• **Required action**:
Every line below that holds the string "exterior" should be copied out.
===== Provided records
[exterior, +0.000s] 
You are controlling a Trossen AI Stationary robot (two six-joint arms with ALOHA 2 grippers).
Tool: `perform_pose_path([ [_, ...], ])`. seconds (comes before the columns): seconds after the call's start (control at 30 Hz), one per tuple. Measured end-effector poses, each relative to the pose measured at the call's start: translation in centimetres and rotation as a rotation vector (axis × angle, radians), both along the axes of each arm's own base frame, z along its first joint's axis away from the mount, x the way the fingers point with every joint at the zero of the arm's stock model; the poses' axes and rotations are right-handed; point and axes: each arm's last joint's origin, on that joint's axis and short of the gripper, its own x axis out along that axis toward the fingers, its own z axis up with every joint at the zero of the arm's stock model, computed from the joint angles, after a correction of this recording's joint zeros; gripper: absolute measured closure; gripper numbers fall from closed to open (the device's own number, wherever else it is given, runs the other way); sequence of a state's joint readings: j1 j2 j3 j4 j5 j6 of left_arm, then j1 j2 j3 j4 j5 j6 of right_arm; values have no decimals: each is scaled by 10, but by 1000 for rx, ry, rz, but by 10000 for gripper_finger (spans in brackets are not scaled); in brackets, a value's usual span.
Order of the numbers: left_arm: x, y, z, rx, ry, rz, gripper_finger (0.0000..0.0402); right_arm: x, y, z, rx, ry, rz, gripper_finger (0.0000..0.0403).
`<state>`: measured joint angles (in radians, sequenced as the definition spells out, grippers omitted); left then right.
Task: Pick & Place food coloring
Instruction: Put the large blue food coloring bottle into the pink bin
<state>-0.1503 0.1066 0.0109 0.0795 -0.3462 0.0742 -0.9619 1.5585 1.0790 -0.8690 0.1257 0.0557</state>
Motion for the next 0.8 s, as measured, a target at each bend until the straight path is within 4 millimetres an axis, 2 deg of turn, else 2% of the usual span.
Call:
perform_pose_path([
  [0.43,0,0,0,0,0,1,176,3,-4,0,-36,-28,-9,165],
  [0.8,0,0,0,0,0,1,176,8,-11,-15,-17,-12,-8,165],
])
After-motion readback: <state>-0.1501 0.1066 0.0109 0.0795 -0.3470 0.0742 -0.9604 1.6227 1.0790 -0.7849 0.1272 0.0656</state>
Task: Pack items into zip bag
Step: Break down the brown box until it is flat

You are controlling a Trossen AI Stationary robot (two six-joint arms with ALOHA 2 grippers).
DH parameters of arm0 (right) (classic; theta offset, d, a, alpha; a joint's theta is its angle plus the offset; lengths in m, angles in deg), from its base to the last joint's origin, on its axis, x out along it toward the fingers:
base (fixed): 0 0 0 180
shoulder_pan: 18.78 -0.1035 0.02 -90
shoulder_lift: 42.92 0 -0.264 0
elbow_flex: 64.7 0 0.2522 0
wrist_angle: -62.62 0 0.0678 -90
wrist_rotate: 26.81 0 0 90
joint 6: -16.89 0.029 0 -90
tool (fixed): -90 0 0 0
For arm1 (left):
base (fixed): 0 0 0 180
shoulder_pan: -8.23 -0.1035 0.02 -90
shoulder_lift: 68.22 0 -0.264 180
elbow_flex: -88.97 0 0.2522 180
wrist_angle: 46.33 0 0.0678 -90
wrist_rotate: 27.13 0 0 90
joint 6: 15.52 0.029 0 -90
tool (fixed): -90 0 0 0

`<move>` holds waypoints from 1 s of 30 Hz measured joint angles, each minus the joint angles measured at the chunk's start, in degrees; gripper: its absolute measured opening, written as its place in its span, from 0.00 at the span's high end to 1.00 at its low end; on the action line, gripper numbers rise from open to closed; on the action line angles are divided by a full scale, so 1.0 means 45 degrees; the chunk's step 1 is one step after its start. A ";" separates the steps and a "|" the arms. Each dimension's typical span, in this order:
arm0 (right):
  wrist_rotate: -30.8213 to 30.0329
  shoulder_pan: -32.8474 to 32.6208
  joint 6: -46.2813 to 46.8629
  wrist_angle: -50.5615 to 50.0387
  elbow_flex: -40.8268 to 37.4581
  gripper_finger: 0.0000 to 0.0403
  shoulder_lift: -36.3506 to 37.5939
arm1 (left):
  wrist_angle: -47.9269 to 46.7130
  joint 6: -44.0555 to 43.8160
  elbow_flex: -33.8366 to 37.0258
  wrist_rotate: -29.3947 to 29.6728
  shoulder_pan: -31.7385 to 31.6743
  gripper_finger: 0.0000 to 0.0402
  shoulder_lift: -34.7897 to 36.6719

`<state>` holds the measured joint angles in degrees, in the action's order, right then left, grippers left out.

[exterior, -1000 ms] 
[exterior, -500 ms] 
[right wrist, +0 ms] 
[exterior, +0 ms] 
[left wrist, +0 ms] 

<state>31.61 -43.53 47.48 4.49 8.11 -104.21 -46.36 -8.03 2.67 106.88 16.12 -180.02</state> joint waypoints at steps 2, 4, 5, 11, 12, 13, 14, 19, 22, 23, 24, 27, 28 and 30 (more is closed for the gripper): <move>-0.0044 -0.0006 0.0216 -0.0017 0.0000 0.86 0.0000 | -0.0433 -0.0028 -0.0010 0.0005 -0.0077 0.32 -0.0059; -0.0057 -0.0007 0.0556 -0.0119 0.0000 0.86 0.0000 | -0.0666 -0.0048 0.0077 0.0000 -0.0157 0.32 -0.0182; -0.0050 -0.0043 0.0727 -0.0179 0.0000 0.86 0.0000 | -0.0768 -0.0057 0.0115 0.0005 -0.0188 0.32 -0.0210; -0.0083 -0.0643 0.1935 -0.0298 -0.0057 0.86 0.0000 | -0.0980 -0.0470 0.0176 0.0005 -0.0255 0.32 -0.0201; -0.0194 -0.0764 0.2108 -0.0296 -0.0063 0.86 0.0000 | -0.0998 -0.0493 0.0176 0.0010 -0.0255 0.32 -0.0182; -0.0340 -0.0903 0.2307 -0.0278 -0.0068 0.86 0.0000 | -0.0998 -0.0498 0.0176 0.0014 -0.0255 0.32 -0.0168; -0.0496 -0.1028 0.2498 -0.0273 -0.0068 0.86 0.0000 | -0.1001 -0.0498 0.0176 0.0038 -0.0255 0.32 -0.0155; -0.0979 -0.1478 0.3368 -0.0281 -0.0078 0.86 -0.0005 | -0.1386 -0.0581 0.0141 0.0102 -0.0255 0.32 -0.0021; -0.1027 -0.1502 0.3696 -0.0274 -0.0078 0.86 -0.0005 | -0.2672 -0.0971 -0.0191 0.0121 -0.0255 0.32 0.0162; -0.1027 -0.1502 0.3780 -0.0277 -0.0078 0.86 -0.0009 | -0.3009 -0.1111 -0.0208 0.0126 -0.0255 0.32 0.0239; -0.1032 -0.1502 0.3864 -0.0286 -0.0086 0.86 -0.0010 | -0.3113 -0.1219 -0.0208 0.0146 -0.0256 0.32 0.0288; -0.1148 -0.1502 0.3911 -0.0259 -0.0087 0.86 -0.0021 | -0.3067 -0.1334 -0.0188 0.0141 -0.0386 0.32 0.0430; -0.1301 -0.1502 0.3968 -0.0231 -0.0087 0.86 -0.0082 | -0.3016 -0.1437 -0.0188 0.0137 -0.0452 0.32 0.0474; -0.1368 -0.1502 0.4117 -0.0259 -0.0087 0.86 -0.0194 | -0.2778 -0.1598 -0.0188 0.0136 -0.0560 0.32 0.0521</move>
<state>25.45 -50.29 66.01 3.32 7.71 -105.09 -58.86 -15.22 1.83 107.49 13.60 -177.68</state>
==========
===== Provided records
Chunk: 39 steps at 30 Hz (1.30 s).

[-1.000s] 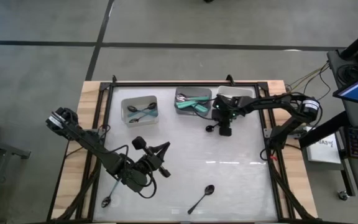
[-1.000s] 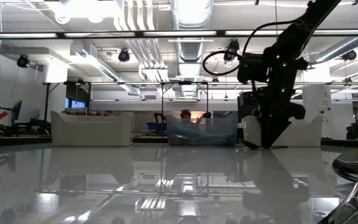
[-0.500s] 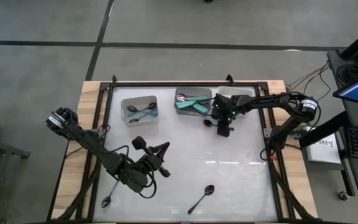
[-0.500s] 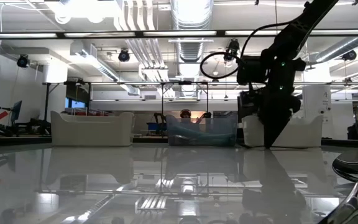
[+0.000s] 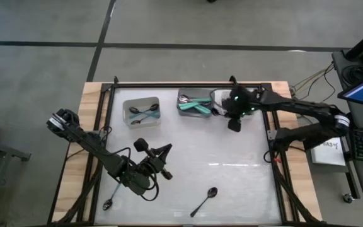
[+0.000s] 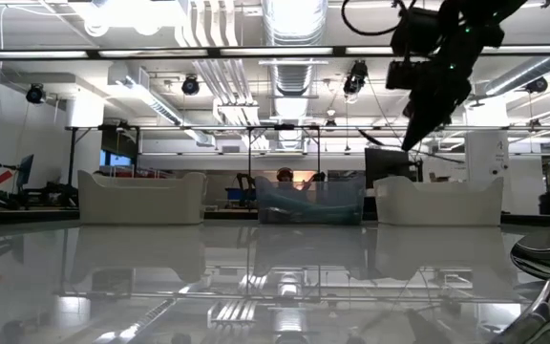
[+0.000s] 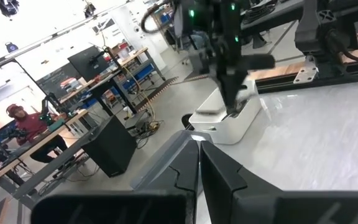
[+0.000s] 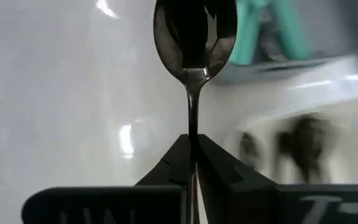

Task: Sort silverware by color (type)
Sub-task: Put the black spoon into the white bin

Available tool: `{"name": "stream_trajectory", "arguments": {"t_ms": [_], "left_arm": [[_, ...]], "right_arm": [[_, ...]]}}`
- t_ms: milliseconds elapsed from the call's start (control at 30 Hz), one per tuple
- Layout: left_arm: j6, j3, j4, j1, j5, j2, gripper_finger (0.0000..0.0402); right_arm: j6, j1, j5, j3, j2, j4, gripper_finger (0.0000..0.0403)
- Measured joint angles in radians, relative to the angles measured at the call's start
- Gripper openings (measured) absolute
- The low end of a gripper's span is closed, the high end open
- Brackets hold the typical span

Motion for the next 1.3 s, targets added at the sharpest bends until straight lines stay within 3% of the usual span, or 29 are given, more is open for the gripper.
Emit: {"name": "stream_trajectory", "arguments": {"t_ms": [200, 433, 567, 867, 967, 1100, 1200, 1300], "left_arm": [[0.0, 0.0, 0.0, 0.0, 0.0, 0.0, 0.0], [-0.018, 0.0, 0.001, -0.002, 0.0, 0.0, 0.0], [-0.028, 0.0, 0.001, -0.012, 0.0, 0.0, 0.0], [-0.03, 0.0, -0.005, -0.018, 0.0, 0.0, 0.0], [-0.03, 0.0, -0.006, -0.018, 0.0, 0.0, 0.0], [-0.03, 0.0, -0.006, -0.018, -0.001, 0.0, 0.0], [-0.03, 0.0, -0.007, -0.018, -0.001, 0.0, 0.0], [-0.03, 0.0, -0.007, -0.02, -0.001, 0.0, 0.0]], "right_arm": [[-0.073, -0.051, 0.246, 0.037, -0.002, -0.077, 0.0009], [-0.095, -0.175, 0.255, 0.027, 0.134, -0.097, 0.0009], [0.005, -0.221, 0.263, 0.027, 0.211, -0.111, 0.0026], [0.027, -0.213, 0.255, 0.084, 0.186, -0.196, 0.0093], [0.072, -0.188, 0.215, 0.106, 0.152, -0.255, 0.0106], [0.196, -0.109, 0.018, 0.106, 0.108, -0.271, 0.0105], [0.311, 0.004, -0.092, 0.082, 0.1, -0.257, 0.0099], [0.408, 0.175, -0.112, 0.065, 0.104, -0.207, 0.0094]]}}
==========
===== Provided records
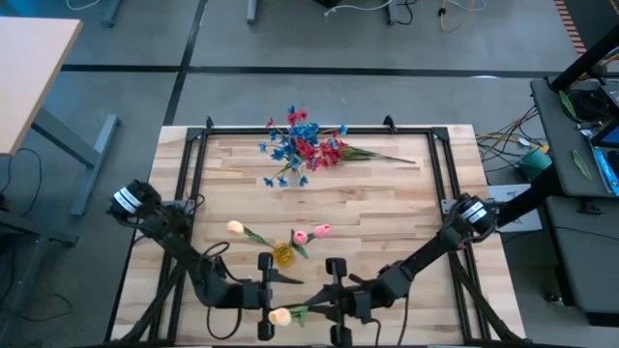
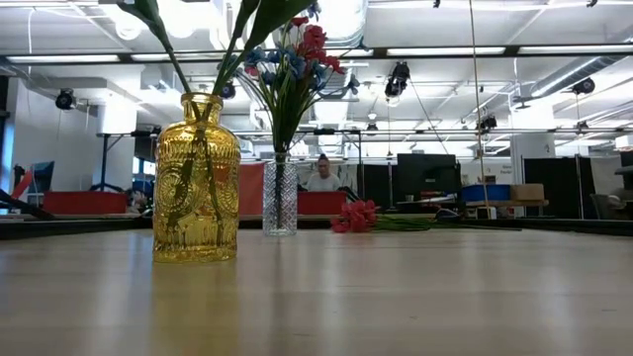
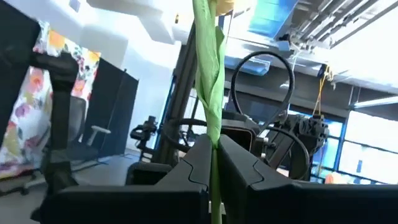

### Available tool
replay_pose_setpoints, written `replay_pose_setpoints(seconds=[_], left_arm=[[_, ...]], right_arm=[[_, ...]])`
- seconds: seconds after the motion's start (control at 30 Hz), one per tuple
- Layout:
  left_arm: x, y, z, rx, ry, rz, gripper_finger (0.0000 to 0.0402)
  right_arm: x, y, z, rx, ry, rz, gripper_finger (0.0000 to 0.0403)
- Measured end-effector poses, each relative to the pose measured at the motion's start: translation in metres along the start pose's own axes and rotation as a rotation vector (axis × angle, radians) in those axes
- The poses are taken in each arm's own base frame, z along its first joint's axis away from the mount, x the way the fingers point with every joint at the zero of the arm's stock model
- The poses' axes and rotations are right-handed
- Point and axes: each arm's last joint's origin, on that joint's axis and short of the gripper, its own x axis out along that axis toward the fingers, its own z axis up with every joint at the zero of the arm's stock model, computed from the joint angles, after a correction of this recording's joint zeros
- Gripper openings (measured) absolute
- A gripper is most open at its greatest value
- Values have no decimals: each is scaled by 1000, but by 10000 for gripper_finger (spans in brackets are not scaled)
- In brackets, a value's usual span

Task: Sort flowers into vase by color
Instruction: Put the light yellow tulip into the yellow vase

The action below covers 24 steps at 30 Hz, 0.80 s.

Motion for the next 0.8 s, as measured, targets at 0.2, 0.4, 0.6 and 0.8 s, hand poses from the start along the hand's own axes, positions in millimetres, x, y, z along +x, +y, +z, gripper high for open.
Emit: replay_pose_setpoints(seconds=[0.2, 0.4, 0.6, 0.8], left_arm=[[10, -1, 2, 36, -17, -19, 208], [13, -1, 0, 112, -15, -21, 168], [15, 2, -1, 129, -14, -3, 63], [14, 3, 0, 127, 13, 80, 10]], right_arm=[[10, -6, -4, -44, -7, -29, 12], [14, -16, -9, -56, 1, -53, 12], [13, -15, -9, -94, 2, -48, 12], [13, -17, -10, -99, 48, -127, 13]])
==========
• **Answer section**:
[exterior, +0.000s] 
[exterior, -1000 ms] 
[exterior, -500 ms] 
[exterior, +0 ms] 

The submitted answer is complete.